Der Kassenwechsel erfolgte in der rechtlichen Grauzone

Schlieren/BVK – Der Pensionskassenwechsel der Stadtangestellten ist vollzogen – nun werden jedoch Stimmen laut, die beanstanden, dass die Vergabe nicht öffentlich ausgeschrieben wurde.

Seit vergangenem Sonntag sind die rund 380 Schlieremer Stadtangestellten nicht mehr bei der Pensionskasse des Kantons Zürich (BVK), sondern beim Dietiker Anbieter SHP versichert. Nun werden jedoch Zweifel laut, ob dieser Wechsel rechtens sei.

Laut den beiden Experten Claudia Schneider Heusi, Submissionsspezialistin und Rechtsanwältin, sowie Martin Beyeler, Professor für Bau- und Vergaberecht an der Universität Freiburg, hätte eine öffentliche Ausschreibung erfolgen müssen – eine sogenannte Submission – wie sie gegenüber der «NZZ» sagten. Beschwerden gegen eine nicht ausgeschriebene Vergabe hätten vor dem Zürcher Obergericht gar gute Chancen, sagt Schneider Heusi weiter.

Das Schlieremer Stadtpersonal votierte in einer Abstimmung selber für den Kassenwechsel, da die BVK auf das Jahr 2017 ihren Vorsorgeplan umsetzt und den technischen Zinssatz wie auch den Umwandlungssatz senkt. Nachdem mehrere der rund 470 Gemeinden und Organisationen, die der BVK angeschlossen sind, Kritik äusserten, wechselten lediglich deren vier die Pensionskasse. Dies sind die Gemeinden Erlenbach, Oberrieden und Mönchaltorf sowie die Schweizerisch Technische Hochschule Winterthur und die Stadt Schlieren.

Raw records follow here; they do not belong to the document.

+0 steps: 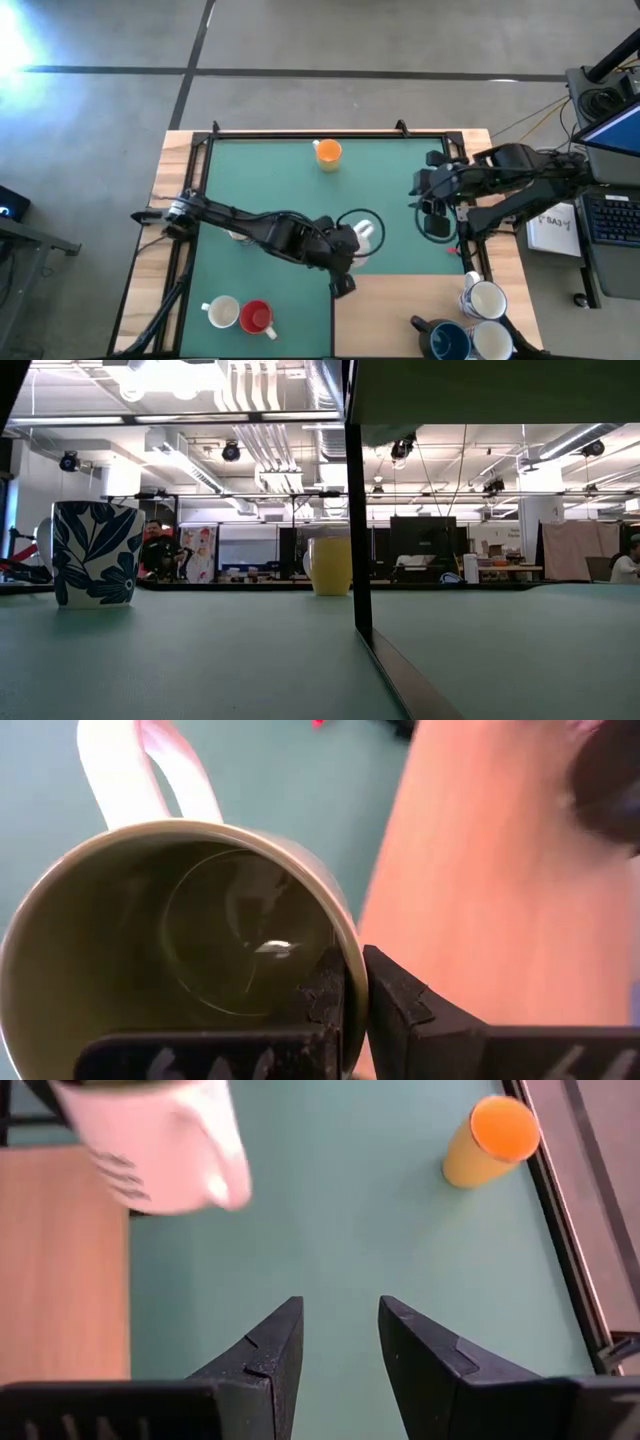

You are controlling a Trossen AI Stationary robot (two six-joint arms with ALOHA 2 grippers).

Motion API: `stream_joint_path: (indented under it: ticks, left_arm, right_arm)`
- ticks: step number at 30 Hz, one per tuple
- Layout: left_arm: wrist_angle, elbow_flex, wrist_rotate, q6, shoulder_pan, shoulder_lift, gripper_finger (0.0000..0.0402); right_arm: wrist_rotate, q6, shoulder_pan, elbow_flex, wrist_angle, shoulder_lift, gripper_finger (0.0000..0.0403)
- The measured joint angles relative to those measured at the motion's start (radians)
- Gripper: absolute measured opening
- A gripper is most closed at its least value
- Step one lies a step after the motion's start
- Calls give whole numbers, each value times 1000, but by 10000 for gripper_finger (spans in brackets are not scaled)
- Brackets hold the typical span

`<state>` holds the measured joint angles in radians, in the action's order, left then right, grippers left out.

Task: Place coffee mugs
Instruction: Put the white mug on the shelf

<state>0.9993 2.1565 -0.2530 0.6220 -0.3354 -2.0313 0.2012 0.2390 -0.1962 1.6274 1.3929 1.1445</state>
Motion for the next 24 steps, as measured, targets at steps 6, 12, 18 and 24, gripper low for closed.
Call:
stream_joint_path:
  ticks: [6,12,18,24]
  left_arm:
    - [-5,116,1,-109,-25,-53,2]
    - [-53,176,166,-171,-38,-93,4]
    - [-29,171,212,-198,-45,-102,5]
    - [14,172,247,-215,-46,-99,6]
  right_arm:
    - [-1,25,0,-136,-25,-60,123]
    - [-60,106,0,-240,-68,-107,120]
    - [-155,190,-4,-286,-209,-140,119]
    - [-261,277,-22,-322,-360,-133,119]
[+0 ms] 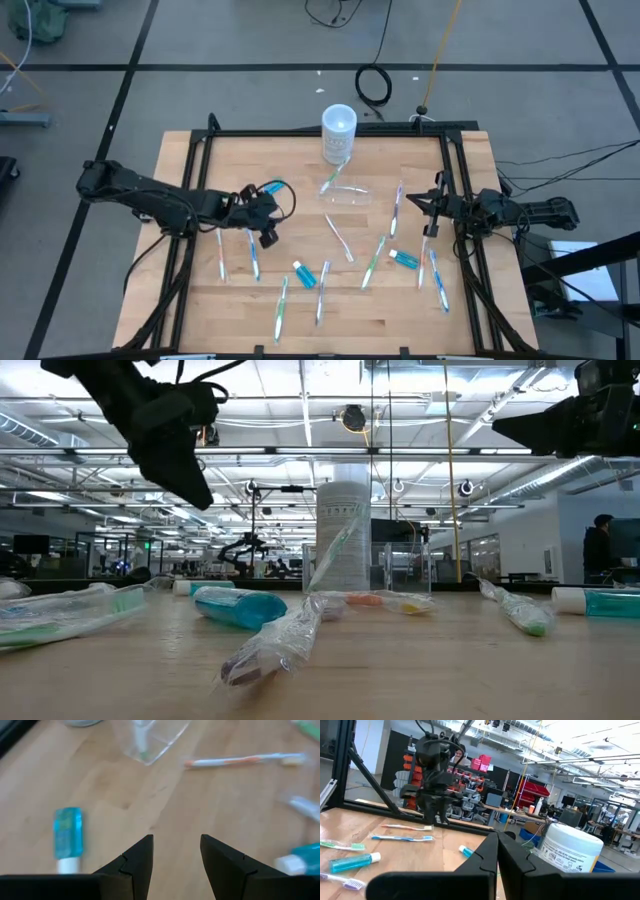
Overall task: Pick & Place toothbrushing station
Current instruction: Put the bottom right mouthwash into the transparent organizer
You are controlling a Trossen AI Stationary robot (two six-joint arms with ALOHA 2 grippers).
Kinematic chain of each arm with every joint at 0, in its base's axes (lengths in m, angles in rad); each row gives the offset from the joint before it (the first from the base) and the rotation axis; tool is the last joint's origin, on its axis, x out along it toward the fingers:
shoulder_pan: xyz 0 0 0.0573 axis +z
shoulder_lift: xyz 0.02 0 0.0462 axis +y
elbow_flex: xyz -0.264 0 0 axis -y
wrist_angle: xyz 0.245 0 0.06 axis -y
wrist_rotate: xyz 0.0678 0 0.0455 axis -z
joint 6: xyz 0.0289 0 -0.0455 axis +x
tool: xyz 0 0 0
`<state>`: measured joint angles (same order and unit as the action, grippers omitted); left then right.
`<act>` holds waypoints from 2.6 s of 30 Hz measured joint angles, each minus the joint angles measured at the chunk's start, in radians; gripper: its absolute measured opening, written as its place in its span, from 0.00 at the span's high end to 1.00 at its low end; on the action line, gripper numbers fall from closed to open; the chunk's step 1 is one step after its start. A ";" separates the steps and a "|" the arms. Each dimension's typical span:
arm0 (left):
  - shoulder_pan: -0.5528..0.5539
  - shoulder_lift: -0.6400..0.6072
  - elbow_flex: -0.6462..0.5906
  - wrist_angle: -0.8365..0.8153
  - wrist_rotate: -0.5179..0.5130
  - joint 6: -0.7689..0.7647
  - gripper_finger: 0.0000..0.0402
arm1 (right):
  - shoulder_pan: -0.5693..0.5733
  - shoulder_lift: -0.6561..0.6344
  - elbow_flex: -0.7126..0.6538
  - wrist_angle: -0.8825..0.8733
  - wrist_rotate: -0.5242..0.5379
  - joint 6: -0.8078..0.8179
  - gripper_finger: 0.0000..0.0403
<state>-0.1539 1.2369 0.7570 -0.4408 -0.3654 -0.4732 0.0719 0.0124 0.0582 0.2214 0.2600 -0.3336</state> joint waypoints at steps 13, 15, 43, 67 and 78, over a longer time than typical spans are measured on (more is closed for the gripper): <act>0.003 0.000 -0.001 0.128 0.001 0.132 0.58 | 0.001 0.009 0.000 0.320 -0.212 0.144 0.99; 0.003 0.000 -0.001 0.142 0.000 0.138 0.58 | 0.004 0.041 0.000 0.423 -0.297 0.189 0.99; 0.037 0.000 -0.001 0.202 0.063 0.237 0.58 | 0.063 1.205 0.735 -0.321 -0.051 0.396 0.85; 0.037 0.000 -0.001 0.206 0.078 0.254 0.58 | 0.246 1.214 0.478 -0.451 -0.261 1.092 0.51; 0.037 0.000 -0.001 0.207 0.078 0.261 0.58 | 0.258 1.212 0.385 -0.399 -0.260 1.023 0.53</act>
<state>-0.1173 1.2369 0.7563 -0.2340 -0.2871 -0.2119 0.3298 1.2241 0.4430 -0.1773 0.0001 0.6896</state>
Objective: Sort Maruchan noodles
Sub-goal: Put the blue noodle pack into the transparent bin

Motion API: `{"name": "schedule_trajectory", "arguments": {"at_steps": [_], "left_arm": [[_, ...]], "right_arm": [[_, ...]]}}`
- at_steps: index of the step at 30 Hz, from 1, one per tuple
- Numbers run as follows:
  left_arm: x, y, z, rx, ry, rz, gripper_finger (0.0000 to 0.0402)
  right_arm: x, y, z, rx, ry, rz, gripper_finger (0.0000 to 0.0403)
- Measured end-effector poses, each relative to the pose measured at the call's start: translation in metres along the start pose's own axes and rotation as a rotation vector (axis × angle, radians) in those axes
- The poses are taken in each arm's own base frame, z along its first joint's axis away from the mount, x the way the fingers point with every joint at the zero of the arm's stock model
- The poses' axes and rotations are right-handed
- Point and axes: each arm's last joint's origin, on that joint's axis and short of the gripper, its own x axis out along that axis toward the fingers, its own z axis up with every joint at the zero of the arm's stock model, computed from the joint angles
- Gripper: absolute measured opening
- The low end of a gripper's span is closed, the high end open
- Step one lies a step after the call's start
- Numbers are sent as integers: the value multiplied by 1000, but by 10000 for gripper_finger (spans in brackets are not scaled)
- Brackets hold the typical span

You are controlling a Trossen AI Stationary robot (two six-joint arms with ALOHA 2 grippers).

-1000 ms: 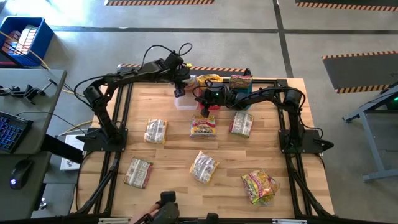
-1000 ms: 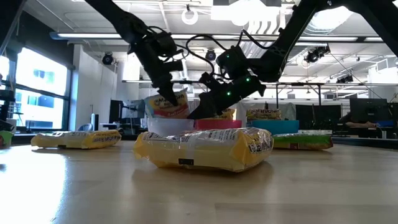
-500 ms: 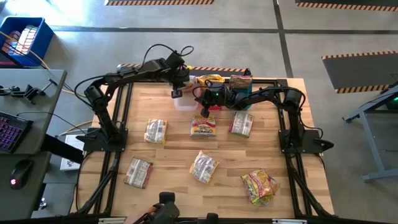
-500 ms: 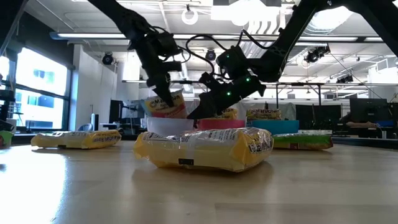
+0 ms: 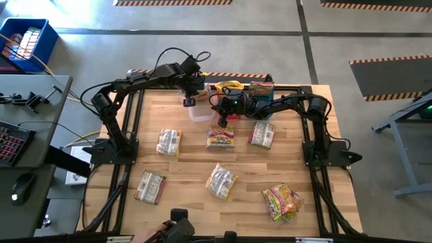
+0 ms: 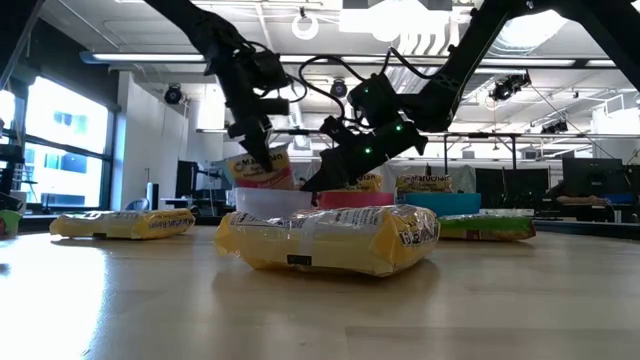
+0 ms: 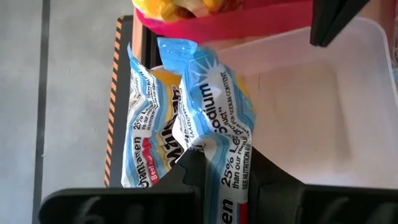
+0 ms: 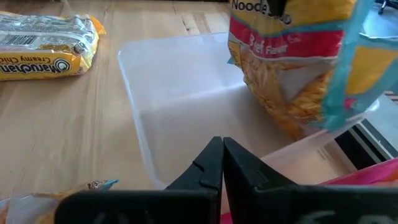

Die betroffenen Gemeinden wollen von einem Submissionsverfahren nichts wissen. Schlieren etwa argumentiert mit dem Zeitdruck, der wegen der Einführung des BVK-Vorsorgeplans vorgeherrscht habe – per Ende November musste der BVK-Anschlussvertrag gekündigt sein. Auch liege die definitive Entscheidung beim Stadtpersonal, daher bestehe für die Exekutive keine wirkliche Auswahlfreiheit. Und drittens befinde sich das Gemeinwesen im Wettbewerb mit anderen Arbeitgebern um attraktive Vorsorgelösungen. Daher sei dieser Bereich nicht dem Submissionsrecht unterstellt.

Argument ist «völlig abwegig»

Dieses Argumentarium stösst bei den Experten nur auf wenig Verständnis. So müsse hier aus juristischer Sicht von selbstverschuldeter Dringlichkeit gesprochen werden, monieren diese. Zudem belegte ein Bundesgerichtsentscheid von vergangenem Juli, dass die Personalvorsorge durchaus im öffentlichen Interesse liege. Das Mitwirkungsrecht der Angestellten spiele hierbei keine Rolle. Gar für «völlig abwegig» hält Beyeler das Argument Schlierens, mit anderen Arbeitgebern in Konkurrenz zu stehen. Zu dieser Begründung könne man auch greifen, wenn man den Bau eines neuen Gemeindehauses nicht öffentlich ausschreibe, da ja auch dort attraktive Arbeitsplätze entstehen würden, so Beyeler.

«Dies ist Kaffeesatzlesen»

Bei jeder Dienstleistung, welche die öffentliche Hand in Anspruch nehme, stelle sich die Frage, ob sie dem Submissionsrecht unterliege, sagt Stadtpräsident Toni Brühlmann-Jecklin (SP) auf Anfrage der Limmattaler Zeitung. «Unsere Auslegeordnung zeigt, dass die Wahl der Pensionskasse nicht öffentlich ausgeschrieben werden musste.»

So habe sich die Stadt den Zeitdruck keineswegs selbst auferlegt, sämtliche Termine seien von der BVK vorgegeben worden. Den Vergleich zum Bau eines Gemeindehauses kann Brühlmann nicht nachvollziehen. «In diesem Fall sind Zeitplan sowie Auftragnehmer- und -geber klar definiert. Bei der Wahl der Personalvorsorgekasse kommen jedoch mehr Interessen und Abhängigkeiten zusammen. Diese lassen eine öffentliche Ausschreibung nicht zu», sagt er.

Im Auftrag der Stadt führte ein Versicherungsberatungsunternehmen ein Einladungsverfahren mit acht Anbietern durch. «Lediglich zwei Offerten gingen bei uns ein, von denen eine nicht infrage kam», so Brühlmann. Er zweifelt daran, ob bei einer öffentlichen Ausschreibung mehr Offerten eingegangen wären – «obwohl dies Kaffeesatzlesen ist.»